Last August, a Minnesota 2020 analysis showed that real per capita Minnesota county, city, and school district revenue had declined since 2002, while state government revenue has increased. This analysis has been updated based on recently released data.
Total real (i.e., inflation-adjusted) per capita state government revenue has declined by 10.8 percent from FY 2003 to projected FY 2010. (In the “Price of Government” report, fiscal year data is grouped with data from the preceding calendar year; thus, FY 2003 data for school districts and state government aligns with CY 2002 data for counties and cities.) However, the state has recouped this revenue loss by cutting the dollars it shares with local governments. Excluding transfers to local governments, state government revenue has increased by 1.4 percent from FY 2003 to projected FY 2010.

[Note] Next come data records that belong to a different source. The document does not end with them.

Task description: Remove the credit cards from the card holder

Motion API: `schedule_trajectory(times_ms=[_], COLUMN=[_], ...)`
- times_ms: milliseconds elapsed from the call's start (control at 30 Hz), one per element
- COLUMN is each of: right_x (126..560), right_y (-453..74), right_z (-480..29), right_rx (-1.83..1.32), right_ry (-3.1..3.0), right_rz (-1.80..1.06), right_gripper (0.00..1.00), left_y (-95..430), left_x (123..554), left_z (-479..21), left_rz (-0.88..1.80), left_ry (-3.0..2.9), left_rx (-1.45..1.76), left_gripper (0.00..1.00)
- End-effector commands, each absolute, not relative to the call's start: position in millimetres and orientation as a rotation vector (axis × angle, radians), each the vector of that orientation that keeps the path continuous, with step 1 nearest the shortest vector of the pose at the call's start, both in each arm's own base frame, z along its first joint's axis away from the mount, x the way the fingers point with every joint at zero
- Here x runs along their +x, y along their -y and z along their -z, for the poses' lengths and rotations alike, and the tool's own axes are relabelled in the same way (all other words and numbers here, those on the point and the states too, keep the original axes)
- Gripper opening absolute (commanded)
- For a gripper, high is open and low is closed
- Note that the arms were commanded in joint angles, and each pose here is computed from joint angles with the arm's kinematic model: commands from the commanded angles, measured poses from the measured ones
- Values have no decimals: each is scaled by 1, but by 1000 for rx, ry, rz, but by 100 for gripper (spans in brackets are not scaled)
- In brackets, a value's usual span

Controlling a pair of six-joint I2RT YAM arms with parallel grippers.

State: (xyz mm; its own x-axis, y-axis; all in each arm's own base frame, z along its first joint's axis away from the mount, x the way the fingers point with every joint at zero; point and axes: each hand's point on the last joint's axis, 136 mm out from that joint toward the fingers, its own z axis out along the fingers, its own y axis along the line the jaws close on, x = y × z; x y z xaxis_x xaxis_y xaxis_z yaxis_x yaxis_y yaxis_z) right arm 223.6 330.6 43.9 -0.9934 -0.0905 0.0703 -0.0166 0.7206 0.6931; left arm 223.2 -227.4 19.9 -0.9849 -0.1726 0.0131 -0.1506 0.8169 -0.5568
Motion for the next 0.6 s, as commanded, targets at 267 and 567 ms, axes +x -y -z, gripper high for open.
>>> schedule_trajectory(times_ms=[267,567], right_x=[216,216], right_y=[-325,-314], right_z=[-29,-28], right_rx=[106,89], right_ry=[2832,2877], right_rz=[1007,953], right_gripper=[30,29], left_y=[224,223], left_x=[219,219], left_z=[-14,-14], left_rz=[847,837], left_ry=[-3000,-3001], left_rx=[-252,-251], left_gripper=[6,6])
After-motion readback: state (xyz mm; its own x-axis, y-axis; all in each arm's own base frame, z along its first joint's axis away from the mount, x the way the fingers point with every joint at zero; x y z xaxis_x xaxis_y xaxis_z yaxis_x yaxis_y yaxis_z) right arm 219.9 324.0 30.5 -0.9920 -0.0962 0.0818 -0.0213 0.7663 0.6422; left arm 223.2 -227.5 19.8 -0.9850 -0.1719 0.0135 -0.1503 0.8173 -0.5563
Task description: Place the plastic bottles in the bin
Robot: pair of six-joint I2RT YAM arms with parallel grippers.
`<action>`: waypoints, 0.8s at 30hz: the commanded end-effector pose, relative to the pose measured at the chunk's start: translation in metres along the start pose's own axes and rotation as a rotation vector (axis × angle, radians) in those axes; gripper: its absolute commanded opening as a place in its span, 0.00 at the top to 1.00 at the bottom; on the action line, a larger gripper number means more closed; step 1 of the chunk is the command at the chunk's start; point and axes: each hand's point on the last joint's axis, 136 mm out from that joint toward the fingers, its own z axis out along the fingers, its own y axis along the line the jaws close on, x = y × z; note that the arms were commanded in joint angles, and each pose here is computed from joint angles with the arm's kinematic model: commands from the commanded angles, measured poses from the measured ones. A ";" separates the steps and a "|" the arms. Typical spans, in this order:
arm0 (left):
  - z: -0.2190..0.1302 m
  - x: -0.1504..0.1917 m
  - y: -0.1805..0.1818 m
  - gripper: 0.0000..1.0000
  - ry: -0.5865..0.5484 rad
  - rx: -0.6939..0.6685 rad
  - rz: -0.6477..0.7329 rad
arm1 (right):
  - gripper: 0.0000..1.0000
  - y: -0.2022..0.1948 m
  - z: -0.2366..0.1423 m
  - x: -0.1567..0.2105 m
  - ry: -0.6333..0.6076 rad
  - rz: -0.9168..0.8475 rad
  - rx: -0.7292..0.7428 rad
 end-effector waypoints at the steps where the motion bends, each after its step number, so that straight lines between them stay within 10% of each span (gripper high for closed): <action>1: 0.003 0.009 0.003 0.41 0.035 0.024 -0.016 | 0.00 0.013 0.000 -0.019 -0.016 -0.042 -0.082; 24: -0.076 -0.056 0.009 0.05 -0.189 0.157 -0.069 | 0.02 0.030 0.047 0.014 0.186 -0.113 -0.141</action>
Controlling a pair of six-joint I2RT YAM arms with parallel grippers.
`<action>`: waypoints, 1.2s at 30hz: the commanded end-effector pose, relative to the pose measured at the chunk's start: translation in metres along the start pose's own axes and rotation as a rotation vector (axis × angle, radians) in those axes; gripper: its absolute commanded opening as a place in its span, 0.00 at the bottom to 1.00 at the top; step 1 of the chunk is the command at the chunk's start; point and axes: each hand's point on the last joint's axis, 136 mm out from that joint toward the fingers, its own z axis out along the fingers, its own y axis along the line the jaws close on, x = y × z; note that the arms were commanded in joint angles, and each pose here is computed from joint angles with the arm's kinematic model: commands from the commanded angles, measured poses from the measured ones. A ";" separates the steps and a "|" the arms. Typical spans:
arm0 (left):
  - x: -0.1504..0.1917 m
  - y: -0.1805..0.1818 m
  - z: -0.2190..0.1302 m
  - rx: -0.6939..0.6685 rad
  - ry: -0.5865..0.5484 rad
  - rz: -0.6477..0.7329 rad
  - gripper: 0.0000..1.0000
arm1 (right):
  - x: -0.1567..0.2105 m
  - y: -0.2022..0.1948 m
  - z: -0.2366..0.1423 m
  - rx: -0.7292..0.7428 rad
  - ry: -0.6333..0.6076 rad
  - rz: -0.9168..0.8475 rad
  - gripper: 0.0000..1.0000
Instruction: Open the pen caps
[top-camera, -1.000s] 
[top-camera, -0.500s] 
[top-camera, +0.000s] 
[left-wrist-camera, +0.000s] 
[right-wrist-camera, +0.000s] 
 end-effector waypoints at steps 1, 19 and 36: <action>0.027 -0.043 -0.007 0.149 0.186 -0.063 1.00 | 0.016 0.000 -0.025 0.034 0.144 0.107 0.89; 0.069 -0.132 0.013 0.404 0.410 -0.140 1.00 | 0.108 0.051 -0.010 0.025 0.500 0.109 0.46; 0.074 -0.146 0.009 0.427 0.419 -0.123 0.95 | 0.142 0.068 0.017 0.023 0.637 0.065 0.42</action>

Over the same period, real per capita county and city revenue and real per pupil school revenue have all fallen. The decline in revenue for all three levels of local government was somewhat greater than the decline indicated last August.
Governor Pawlenty has stated, “They [local elected officials] need to get their head out of the clouds and stop increasing spending. This is the real world!… Perhaps they didn’t understand that everyone else was living within their means, maybe now they will.”
The above data shows that it is the Governor who has his “head in the clouds.” Local governments have been more frugal than state government during Pawlenty’s tenure as governor. Local governments do not need lectures from the state policymakers regarding the need for frugality. What they do need is responsible state leadership that addresses the state’s budget problem forthrightly rather than merely shifting the problem on to local governments.
Notes on the above analysis:
- Revenue data used in this analysis is from the February forecast “Price of Government” report. County and city data covers the period from calendar year (CY) 2002 to 2009. State and school district data covers the period from fiscal year (FY) 2003 to 2010.
- With one exception, estimates of federal recovery dollars are excluded from state and local revenues. Federal recovery dollars are omitted because these are one-time dollars that do not represent a permanent increase in public revenues. The primary effect of excluding federal recovery dollars is to reduce growth in state government revenue.
- The only federal recovery dollars included in this analysis are $500 million in aid to school districts that is used to replace a one-time $500 million cut in state general education aid in FY 2010.
- County and state revenues include an approximate adjustment to reflect the partial state takeover of court administration costs. This adjustment has the effect of reducing the rate of growth in state government revenue and reducing the rate of decline in county revenues.
- All amounts in the first three graphs are adjusted for inflation using the implicit price deflator of state and local government purchases, which is the appropriate measure of inflation for state and local governments.